▶ _YOUR INSTRUCTIONS_:
Copy, from the listing, every line in which the string "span" is present.

▶ _DATASET CONTENT_:
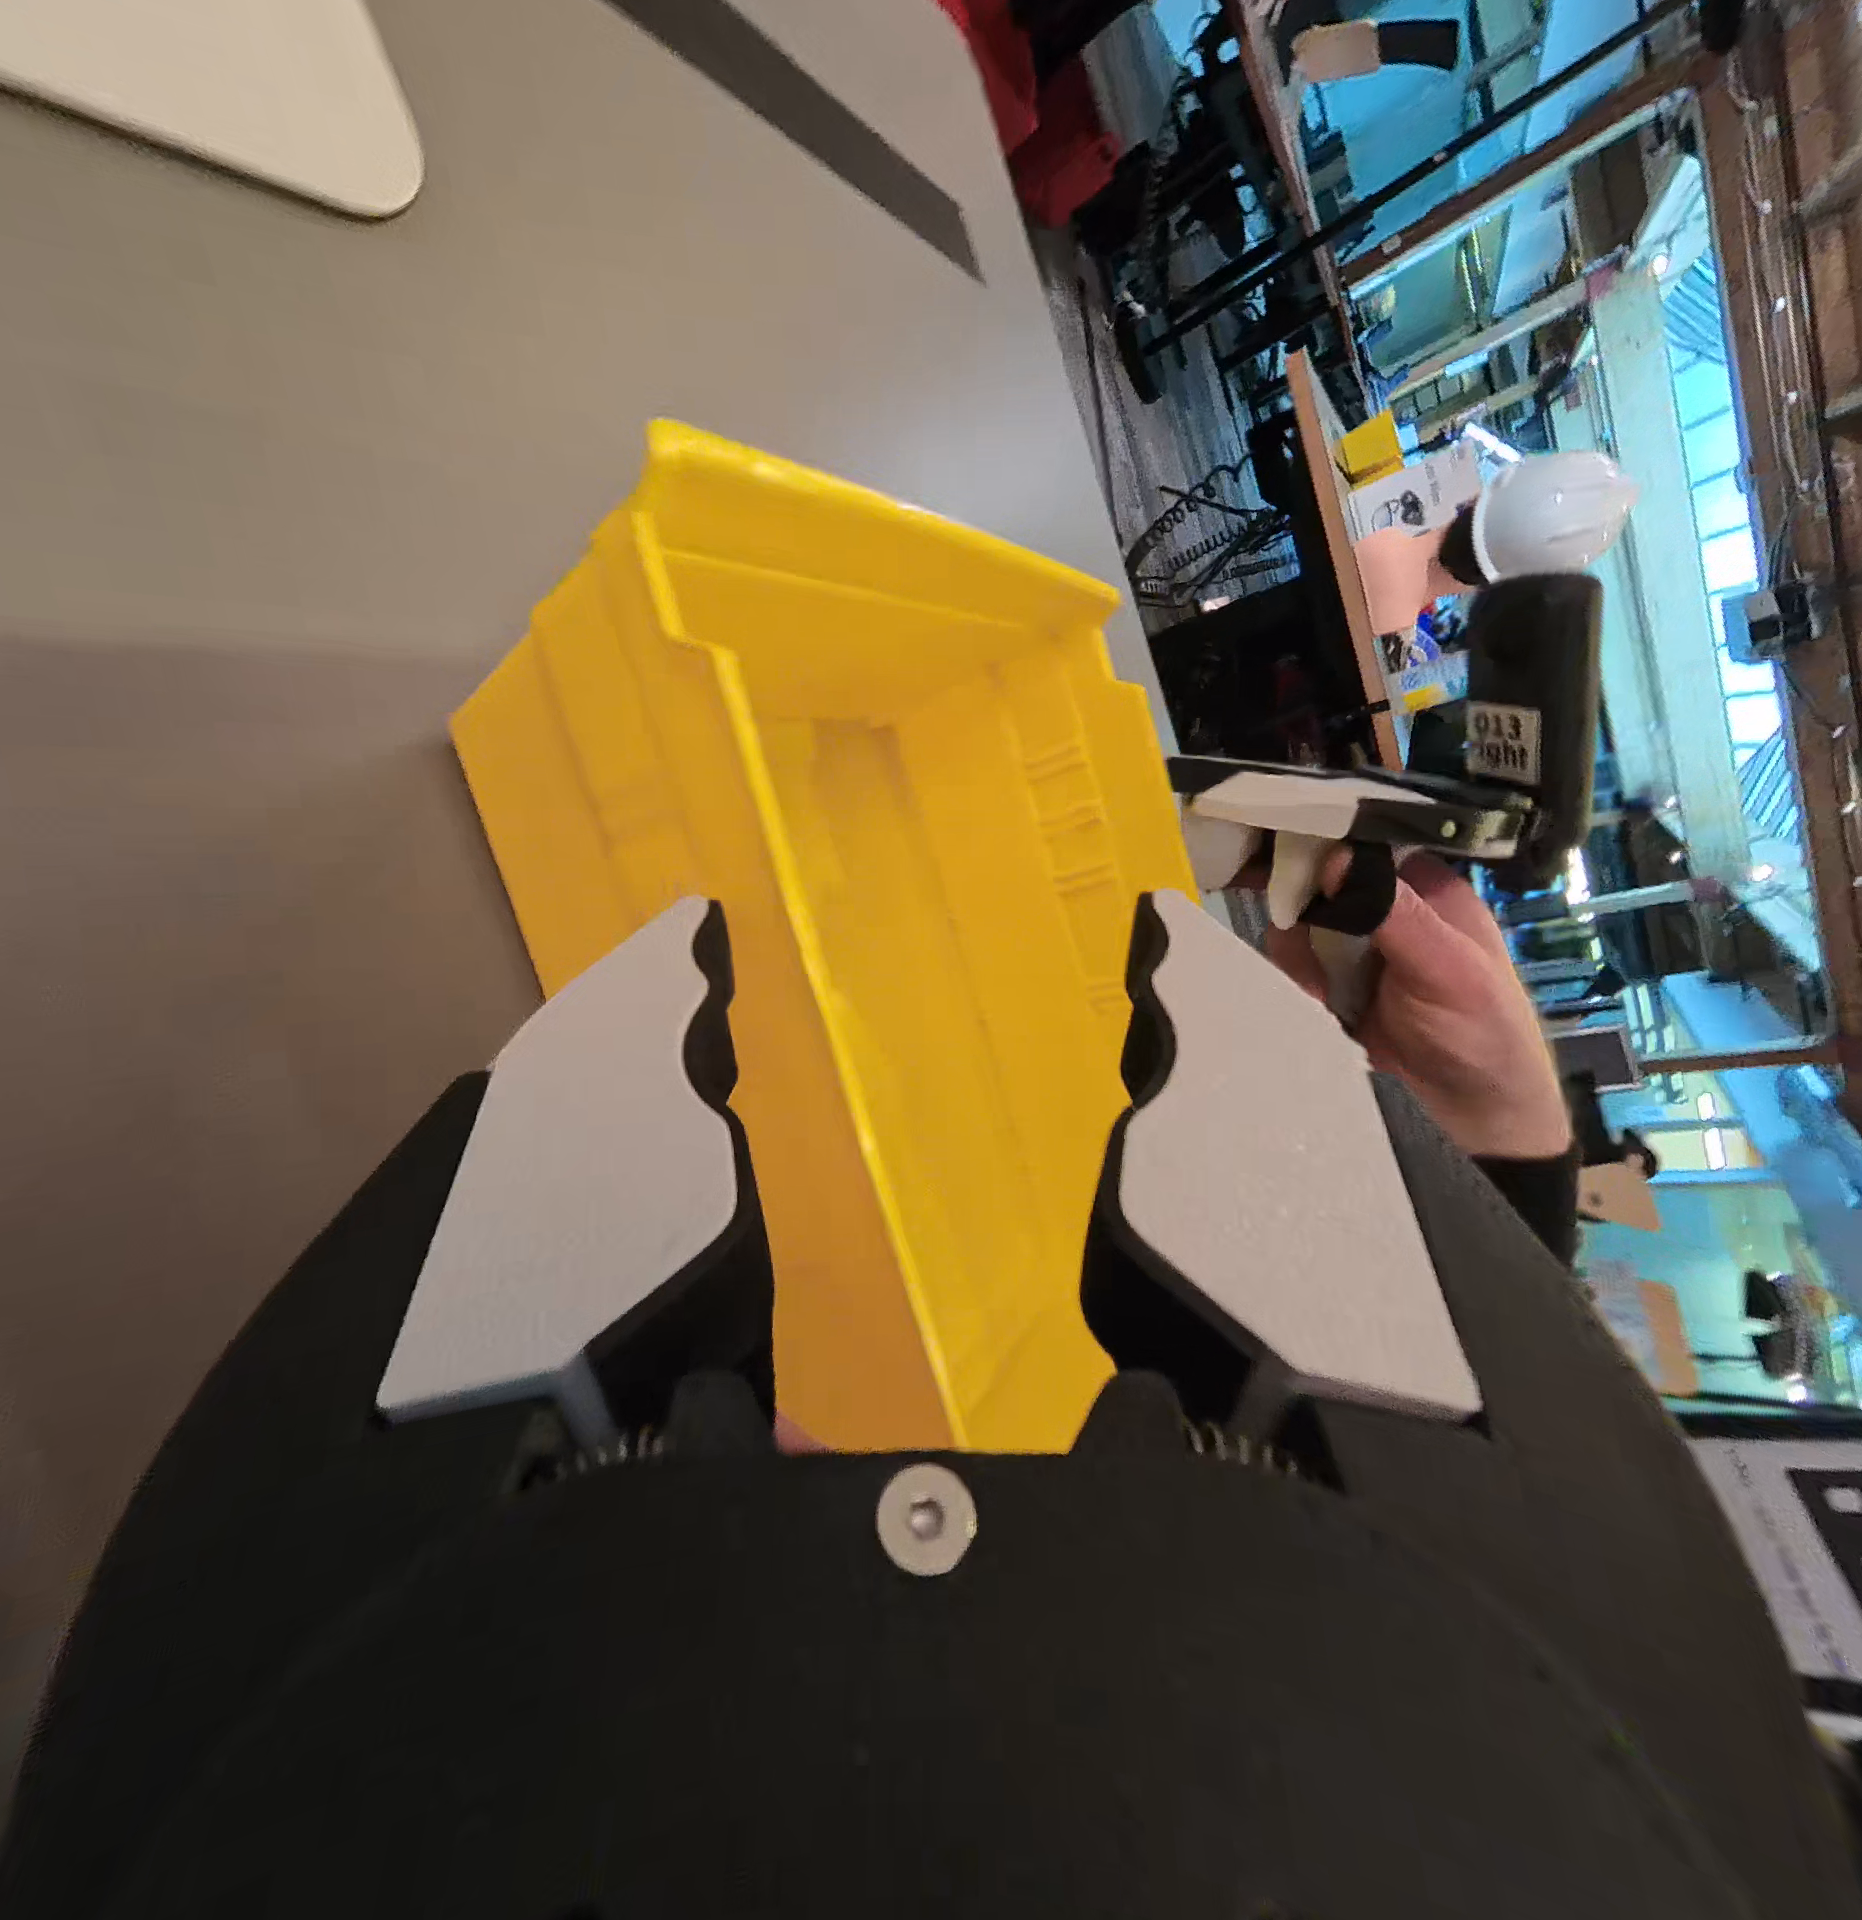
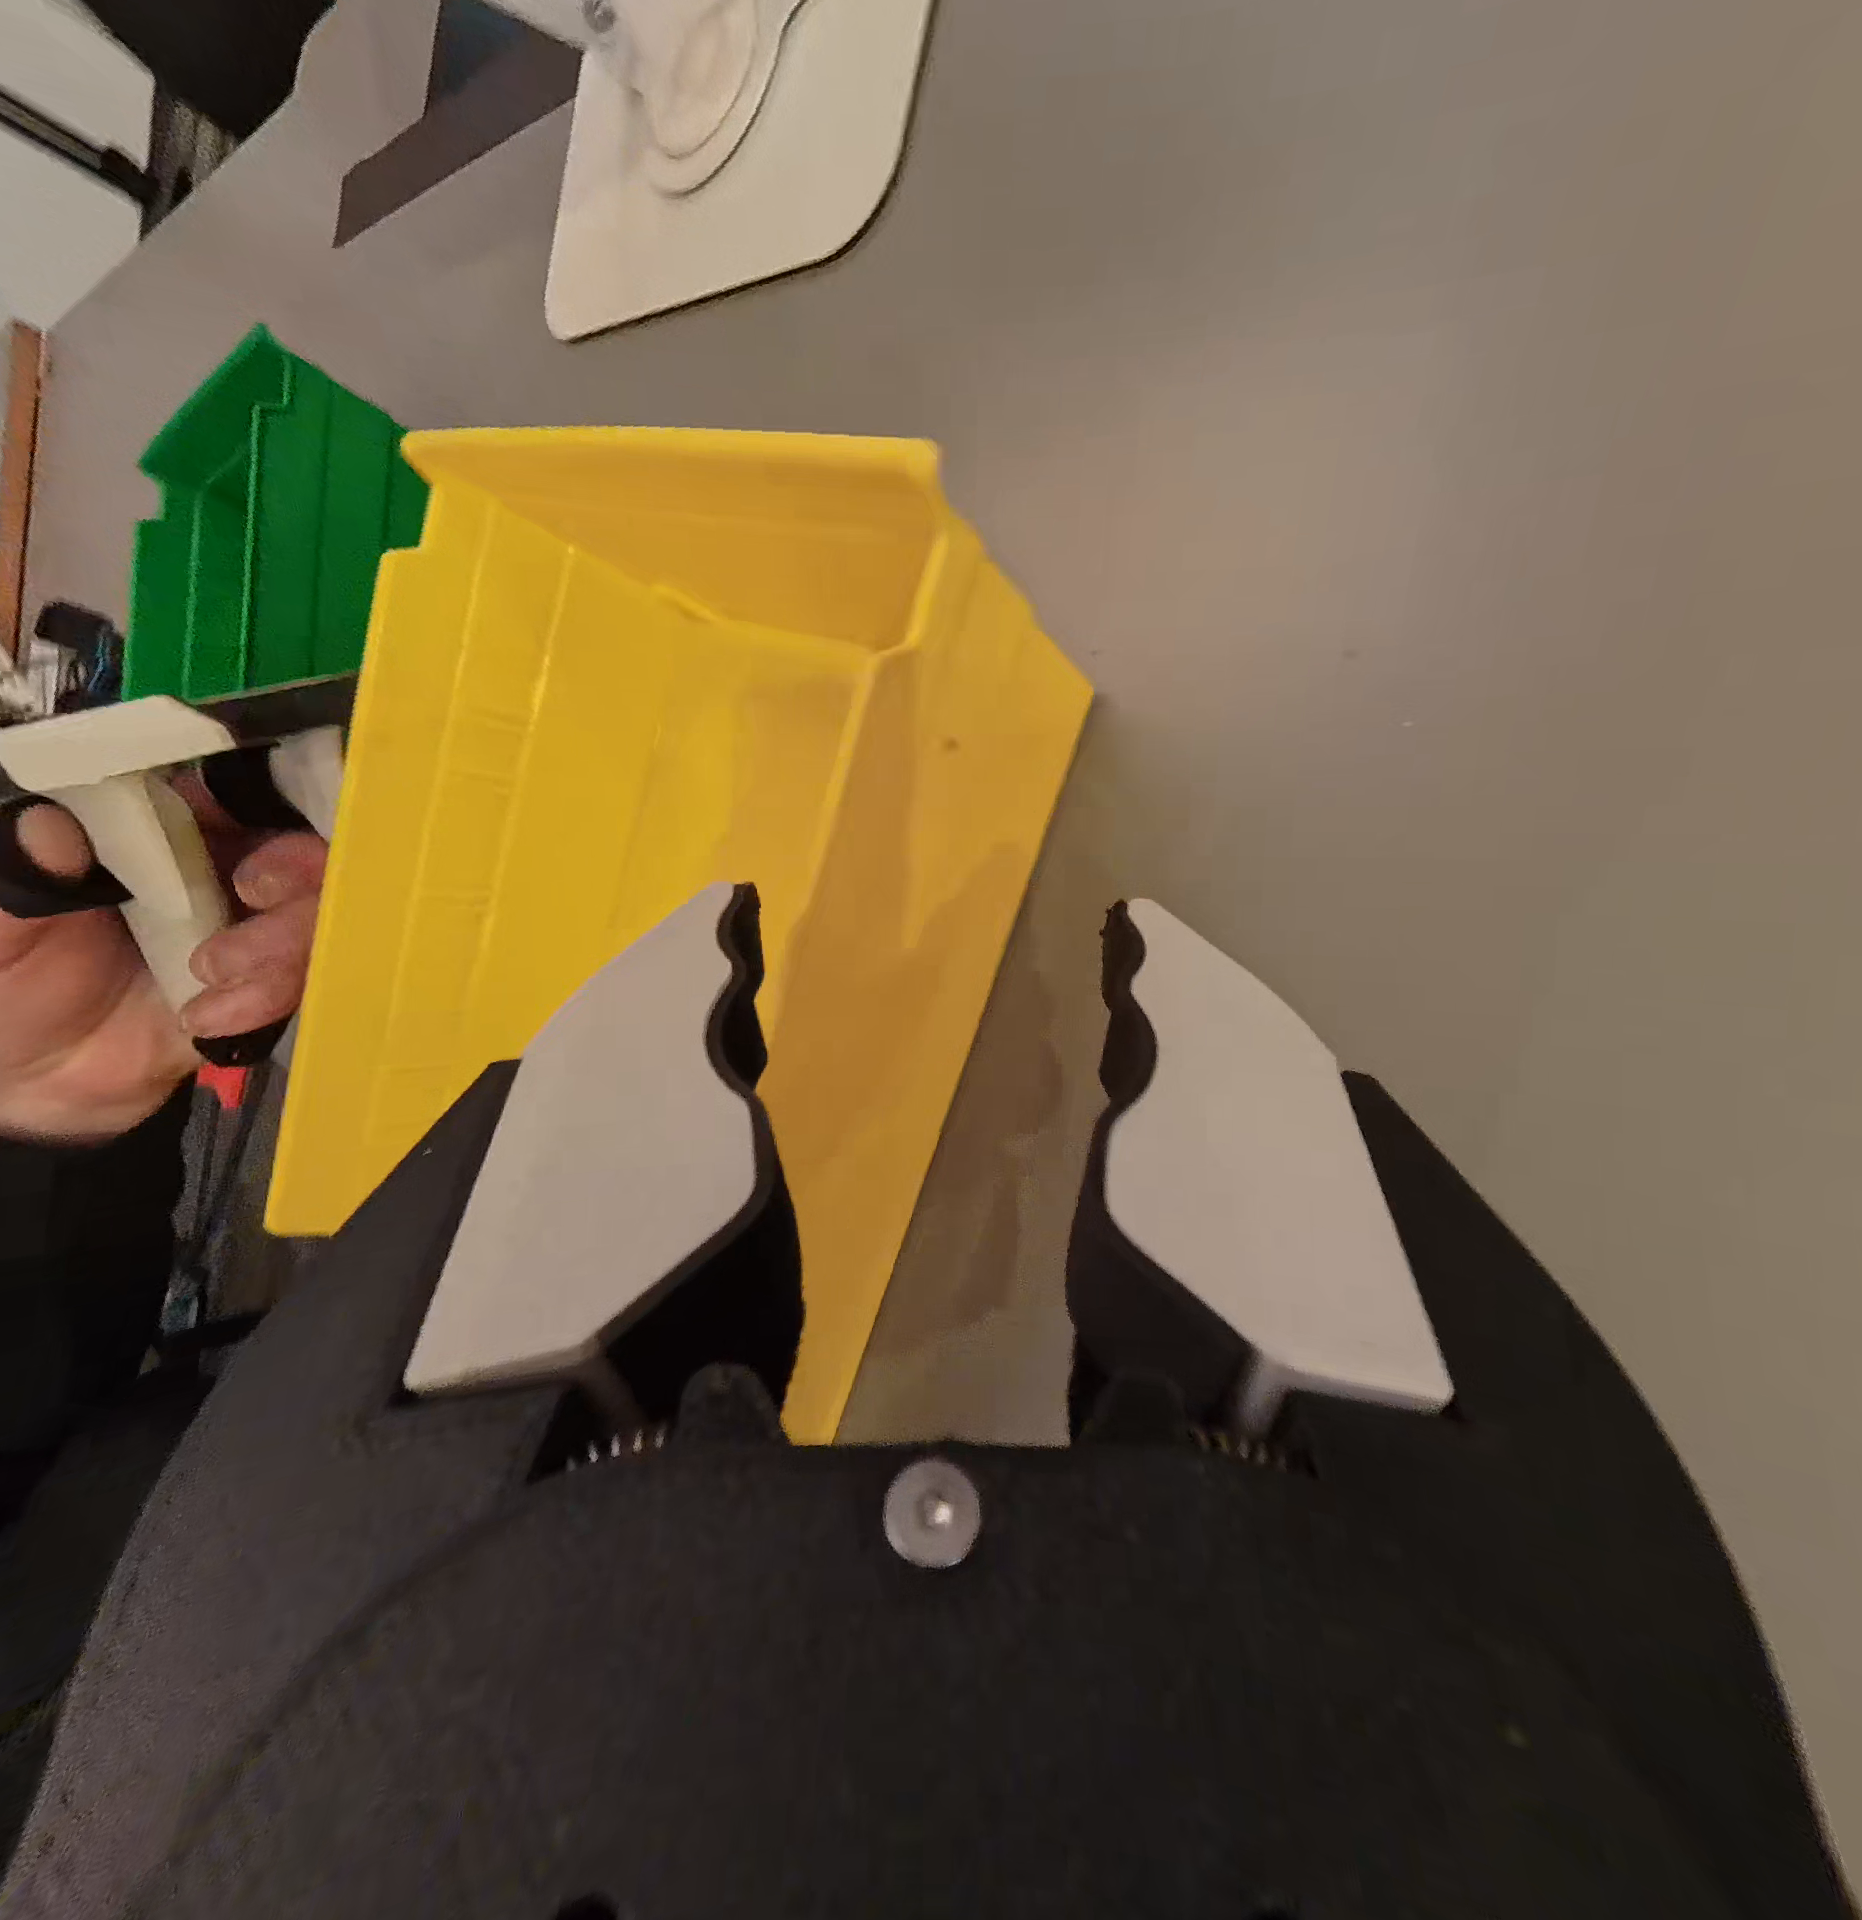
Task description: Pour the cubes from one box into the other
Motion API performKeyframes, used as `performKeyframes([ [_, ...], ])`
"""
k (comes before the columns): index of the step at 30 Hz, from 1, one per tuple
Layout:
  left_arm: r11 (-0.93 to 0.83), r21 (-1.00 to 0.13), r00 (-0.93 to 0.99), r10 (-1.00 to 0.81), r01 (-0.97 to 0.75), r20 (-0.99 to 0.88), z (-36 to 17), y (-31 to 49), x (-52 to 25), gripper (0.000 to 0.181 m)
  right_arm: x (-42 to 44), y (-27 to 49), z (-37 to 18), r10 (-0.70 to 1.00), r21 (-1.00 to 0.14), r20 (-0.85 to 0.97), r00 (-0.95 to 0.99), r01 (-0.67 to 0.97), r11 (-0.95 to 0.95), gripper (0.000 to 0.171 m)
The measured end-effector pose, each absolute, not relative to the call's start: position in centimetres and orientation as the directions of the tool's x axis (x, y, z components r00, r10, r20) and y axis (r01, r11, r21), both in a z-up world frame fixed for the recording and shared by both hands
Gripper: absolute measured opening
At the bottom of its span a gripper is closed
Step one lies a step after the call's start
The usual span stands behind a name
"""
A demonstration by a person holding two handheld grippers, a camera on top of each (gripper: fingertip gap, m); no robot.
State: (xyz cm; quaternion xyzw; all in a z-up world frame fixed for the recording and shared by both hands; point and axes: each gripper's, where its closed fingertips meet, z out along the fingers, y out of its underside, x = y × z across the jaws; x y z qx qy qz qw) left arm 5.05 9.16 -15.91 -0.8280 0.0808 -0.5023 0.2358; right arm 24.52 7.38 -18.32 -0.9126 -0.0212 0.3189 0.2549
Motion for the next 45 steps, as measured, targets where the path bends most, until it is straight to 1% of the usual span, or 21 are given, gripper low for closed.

▶ _ANSWER TO THE EXERCISE_:
At the bottom of its span a gripper is closed
The usual span stands behind a name
Motion for the next 45 steps, as measured, targets where the path bends most, until it is straight to 1% of the usual span, or 21 are given, gripper low for closed.

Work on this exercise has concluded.